If I use a UTF-8 Reader to read in a String, then presumably that String contains the characters in a format that works up through Unicode 6.0 (because Java 7 supports Unicode 6.0 according to the javadoc).
Once I have that String, how can I write it out as xml entities? Ideally I'd use some api that would continue working as new versions of unicode come out.
Either you are not using correct terminology, or there is a great deal of confusion here.
The &#x
character reference notation just specifies a numeric codepoint; it is independent of the version of Unicode used by any reader or parser.

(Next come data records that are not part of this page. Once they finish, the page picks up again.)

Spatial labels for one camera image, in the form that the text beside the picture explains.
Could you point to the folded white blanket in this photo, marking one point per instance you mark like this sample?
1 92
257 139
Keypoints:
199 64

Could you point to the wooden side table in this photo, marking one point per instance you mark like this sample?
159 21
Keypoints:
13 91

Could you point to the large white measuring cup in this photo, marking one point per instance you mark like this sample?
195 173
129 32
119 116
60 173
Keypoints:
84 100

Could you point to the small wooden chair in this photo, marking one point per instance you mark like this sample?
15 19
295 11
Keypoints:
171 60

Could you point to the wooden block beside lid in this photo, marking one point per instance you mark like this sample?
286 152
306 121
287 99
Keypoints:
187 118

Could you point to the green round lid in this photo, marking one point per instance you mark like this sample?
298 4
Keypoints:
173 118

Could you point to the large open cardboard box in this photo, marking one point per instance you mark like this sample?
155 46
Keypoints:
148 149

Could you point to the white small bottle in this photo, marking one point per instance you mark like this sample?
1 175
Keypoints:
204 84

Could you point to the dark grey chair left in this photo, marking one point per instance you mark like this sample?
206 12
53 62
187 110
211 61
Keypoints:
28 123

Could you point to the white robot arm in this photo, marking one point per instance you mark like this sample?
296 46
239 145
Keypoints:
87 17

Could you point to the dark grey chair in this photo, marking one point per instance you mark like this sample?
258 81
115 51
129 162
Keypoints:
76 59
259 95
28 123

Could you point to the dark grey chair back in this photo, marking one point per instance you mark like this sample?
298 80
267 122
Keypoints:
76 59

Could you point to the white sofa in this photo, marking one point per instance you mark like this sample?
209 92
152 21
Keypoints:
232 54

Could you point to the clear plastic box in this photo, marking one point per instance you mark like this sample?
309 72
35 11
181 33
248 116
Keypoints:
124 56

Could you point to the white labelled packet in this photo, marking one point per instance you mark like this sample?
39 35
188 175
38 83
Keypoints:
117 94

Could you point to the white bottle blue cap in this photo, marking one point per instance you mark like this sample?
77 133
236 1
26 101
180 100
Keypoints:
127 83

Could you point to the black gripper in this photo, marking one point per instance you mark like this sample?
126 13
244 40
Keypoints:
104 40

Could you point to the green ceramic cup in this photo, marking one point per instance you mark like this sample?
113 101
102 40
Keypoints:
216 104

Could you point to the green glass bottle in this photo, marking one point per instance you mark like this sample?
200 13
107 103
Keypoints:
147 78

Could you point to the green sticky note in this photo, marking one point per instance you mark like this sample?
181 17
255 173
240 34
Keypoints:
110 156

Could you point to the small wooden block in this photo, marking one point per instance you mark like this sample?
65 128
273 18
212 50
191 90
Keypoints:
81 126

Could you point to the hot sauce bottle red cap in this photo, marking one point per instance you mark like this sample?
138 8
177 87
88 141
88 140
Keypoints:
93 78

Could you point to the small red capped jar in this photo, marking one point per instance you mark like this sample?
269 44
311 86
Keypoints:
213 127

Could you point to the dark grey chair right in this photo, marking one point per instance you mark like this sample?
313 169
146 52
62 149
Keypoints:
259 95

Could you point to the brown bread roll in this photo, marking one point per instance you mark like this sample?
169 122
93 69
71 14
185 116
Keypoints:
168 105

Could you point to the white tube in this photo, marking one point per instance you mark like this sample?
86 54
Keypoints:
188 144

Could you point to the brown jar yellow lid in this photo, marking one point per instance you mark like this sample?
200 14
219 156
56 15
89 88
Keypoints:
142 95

Your code is actually only compatible with Unicode 1.x, because it assumes a character's numeric value is less than 216. As of Unicode 2.0 that is not a correct assumption. Some characters are represented by a single Java char
, while other characters are represented by two Java char
s (known as surrogates).
I'm not sure what a "UTF-8 Reader" is. A Reader just reads char
values, and does not know about UTF-8 or any other charset, except for InputStreamReader, which uses a CharsetDecoder to translate bytes to chars using the UTF-8 encoding (or whatever encoding a particular CharsetDecoder uses).
In any event, no Reader will parse the XML &#x
character reference notation. You must use an XML parser for that.
No Reader or XML parser is affected by the Unicode version known to Java, because no Reader or XML parser consults a Unicode database in any way. The characters are just treated as numeric values as they are parsed. Whether they correspond to assigned codepoints in any Unicode version is never considered.
Finally, to write out a String as XML, you can use a Formatter:
static String toXML(String s) {
Formatter formatter = new Formatter();
int len = s.length();
for (int i = 0; i < len; i = s.offsetByCodePoints(i, 1)) {
int c = s.codePointAt(i);
if (c < 32 || c > 126 || c == '&' || c == '<' || c == '>') {
formatter.format("&#x%x;", c);
} else {
formatter.format("%c", c);
}
}
return formatter.toString();
}
As you can see, there is no code that depends on the Unicode version, because the characters are just numeric values. Whether each numeric value is an assigned Unicode codepoint is not relevant.
(My first inclination was to use the XMLStreamWriter class, but it turns out an XMLStreamWriter that uses a non-Unicode encoding such as ISO-8859-1 or US-ASCII does not properly output surrogate pairs as single character entities, as of Java 1.8.0_05.)